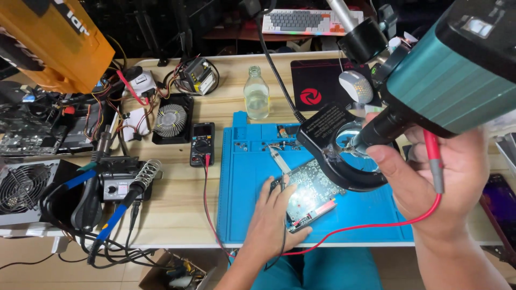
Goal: Testing a circuit board using a multimeter and applying material from a syringe under a magnifier
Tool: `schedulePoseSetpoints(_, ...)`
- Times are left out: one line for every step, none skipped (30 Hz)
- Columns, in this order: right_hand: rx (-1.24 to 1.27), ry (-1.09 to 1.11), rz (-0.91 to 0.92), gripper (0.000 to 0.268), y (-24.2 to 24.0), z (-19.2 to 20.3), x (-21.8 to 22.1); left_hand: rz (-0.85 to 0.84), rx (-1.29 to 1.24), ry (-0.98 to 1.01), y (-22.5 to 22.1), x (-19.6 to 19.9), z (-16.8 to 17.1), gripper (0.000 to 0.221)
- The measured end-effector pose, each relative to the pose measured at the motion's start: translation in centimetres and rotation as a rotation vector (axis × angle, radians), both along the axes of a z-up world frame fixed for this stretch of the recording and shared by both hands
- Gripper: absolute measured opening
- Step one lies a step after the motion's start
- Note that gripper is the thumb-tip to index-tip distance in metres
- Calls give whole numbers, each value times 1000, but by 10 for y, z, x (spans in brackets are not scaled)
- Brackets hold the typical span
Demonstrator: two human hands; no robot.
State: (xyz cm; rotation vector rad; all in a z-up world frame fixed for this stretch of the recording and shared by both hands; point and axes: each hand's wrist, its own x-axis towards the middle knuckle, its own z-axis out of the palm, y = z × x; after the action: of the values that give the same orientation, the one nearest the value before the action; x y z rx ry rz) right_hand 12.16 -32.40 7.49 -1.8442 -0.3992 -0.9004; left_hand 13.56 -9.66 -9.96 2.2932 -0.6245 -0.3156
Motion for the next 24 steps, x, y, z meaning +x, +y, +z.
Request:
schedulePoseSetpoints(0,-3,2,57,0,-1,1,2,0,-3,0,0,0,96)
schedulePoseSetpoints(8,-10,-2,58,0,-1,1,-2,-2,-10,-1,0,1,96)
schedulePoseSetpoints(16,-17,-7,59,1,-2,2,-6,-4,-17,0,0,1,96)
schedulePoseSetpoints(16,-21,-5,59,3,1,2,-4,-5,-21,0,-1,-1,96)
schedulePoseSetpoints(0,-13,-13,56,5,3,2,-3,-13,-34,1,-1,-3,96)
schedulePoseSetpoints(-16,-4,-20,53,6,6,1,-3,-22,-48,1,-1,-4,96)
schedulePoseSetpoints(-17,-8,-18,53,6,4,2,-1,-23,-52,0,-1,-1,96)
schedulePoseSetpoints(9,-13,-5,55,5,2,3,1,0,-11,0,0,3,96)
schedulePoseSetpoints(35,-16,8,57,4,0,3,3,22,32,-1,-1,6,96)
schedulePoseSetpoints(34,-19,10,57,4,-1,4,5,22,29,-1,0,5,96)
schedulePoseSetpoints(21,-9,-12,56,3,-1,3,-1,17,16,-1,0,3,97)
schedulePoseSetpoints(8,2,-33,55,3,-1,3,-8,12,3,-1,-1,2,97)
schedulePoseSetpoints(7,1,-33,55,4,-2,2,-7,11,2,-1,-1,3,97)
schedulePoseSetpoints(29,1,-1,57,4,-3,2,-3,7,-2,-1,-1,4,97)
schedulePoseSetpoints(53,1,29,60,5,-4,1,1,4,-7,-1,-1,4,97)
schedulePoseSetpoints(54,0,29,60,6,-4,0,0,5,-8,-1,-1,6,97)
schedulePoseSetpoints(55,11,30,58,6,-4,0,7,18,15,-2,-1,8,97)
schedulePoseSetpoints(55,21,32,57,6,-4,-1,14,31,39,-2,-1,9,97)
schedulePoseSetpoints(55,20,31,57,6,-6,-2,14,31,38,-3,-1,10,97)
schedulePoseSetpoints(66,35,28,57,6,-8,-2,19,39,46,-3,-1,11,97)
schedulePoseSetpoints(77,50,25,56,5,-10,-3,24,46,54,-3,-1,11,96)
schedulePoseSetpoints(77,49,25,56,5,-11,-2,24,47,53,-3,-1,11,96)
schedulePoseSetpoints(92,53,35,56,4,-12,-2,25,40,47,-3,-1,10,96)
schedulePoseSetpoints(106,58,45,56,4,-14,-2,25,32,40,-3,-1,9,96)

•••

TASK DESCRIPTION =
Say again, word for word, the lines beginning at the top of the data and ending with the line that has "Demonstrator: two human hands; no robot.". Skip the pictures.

RESULT BELOW =
Goal: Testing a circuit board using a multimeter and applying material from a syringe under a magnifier
Tool: `schedulePoseSetpoints(_, ...)`
- Times are left out: one line for every step, none skipped (30 Hz)
- Columns, in this order: right_hand: rx (-1.24 to 1.27), ry (-1.09 to 1.11), rz (-0.91 to 0.92), gripper (0.000 to 0.268), y (-24.2 to 24.0), z (-19.2 to 20.3), x (-21.8 to 22.1); left_hand: rz (-0.85 to 0.84), rx (-1.29 to 1.24), ry (-0.98 to 1.01), y (-22.5 to 22.1), x (-19.6 to 19.9), z (-16.8 to 17.1), gripper (0.000 to 0.221)
- The measured end-effector pose, each relative to the pose measured at the motion's start: translation in centimetres and rotation as a rotation vector (axis × angle, radians), both along the axes of a z-up world frame fixed for this stretch of the recording and shared by both hands
- Gripper: absolute measured opening
- Step one lies a step after the motion's start
- Note that gripper is the thumb-tip to index-tip distance in metres
- Calls give whole numbers, each value times 1000, but by 10 for y, z, x (spans in brackets are not scaled)
- Brackets hold the typical span
Demonstrator: two human hands; no robot.

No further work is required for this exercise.